WHAT DOES THE FUTURE OF PROCESS CONTROL LOOK LIKE?

So far, most advances in process control have focused on visible surface features. In the future, we’ll look inside the weld and manage the process based on what we see below the surface, using a closed-loop, real-time control system. Improving weld stability inside the material and preventing the creation of discontinuities inside the weld will enhance quality control and allow us to reliably apply the process to thicker, larger sections.

EVERY TECHNOLOGY HAS ITS LIMITS. WHAT ARE THE CURRENT LIMITATIONS OF HYBRID LASER WELDING?

The thinnest application we’ve seen is around one millimetre. The fastest is a pressure vessel, three to four millimetres thick, welded at 6.1 metres per minute. This, by the way, makes it almost seven times as fast as conventional butt welding. There’s a big advantage to one-sided welds, particularly inside pressure vessels like those used for petrochemical tanks, hot water heaters, and in power plants. Using laser-augmented welding with filler wire, we can weld thicker segments with a non-penetrating hybrid laser variant. Our thickest one-sided, single-pass application was in half-inch thick steel, butt welded at 2.3 metres per minute.

WHAT APPLICATIONS SHOW THE MOST PROMISE?

We’ve seen significant interest from the energy industry. Over the next twenty years, production will be increased and many pipelines will be replaced. Many of these applications use high-strength materials and manufacturers will have to automate to keep up with demand. Promising opportunities exist in bridge building, where designs are moving toward more cable-stayed suspension and long span bridges. Weight is critical here. As manufacturing moves to lighter products, structures get thinner and distortion becomes a bigger problem.

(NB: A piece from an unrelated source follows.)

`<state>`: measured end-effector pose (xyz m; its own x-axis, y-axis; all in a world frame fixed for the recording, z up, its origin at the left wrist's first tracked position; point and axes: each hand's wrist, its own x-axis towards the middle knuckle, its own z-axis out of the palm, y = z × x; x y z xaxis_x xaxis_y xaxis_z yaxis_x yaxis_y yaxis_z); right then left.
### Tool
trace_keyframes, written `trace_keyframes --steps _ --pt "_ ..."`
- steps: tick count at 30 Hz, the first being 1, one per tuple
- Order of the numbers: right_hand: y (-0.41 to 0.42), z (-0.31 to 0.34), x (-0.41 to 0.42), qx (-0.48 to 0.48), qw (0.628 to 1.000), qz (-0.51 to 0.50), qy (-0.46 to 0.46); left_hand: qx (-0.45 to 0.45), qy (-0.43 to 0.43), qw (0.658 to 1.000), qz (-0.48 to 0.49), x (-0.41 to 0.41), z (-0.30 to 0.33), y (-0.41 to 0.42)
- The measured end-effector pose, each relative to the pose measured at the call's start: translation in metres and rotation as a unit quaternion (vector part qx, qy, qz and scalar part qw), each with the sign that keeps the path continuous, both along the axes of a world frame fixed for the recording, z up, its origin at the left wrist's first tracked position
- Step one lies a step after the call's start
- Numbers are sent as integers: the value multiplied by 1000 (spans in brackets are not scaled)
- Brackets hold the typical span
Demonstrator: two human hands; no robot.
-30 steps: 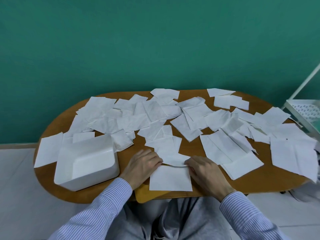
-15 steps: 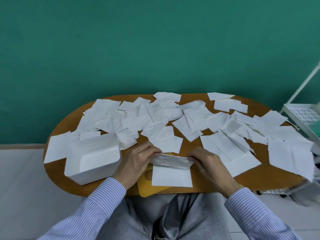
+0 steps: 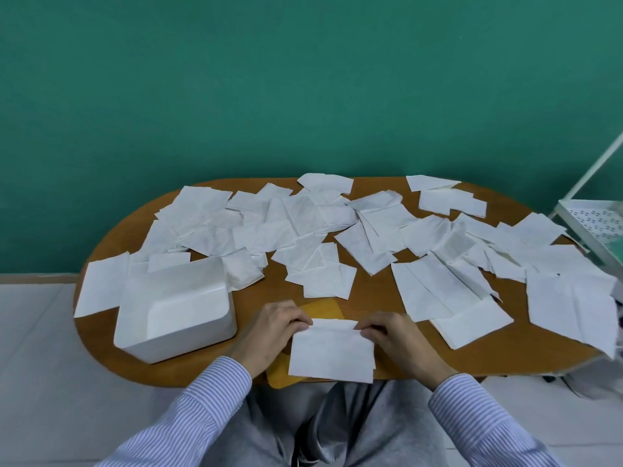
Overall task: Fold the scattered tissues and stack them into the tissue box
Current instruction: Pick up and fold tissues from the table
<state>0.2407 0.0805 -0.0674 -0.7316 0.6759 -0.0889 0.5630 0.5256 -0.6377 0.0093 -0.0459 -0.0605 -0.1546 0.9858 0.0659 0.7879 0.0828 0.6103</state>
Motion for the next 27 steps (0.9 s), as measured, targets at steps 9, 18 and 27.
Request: trace_keyframes --steps 9,18,27 --pt "11 -8 -6 -27 999 -33 27 -48 -5 999 19 -7 -14 13" --pt "23 -4 -15 -46 998 -50 17 -47 -21 998 23 -11 -15 24" --pt "22 -24 -16 11 999 -39 16 -37 19 999 14 -10 -30 25"
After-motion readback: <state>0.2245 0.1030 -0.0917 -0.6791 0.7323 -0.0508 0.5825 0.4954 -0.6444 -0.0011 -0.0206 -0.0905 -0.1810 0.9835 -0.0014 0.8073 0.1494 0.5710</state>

HOW IS THIS TECHNOLOGY EXPANDING IN AUTOMOTIVE MANUFACTURING?

Transportation — shipbuilding, rail cars, truck trailers, mobile equipment, automobiles — offers the biggest area of growth. New efficiency standards and high fuel prices are driving higher structural efficiency. Hybrid laser welding is an enabling technology for the distortion reduction, mass reduction, and high-strength alloys important in steel and aluminum vehicle construction. In one recent project, an automotive manufacturer redesigned a product for hybrid laser welding and high-strength material. It not only improved the structure’s crashworthiness; it also reduced the weight by 40 per cent. Generally, automotive manufacturers find the cost per pound goes up when using high-strength materials, but when the overall weight drops, so does the total cost.

WHAT ROLE WILL HYBRID LASER WELDING HAVE IN THE FUTURE?

It’s exciting to think about the global effect hybrid laser welding can have in creating lighter, high-strength structures and reducing material consumption. Hybrid laser welding will change the way structures are built. I think we’ll see larger scale adoption of the technology, particularly as costs drop and more welding codes incorporate the technology.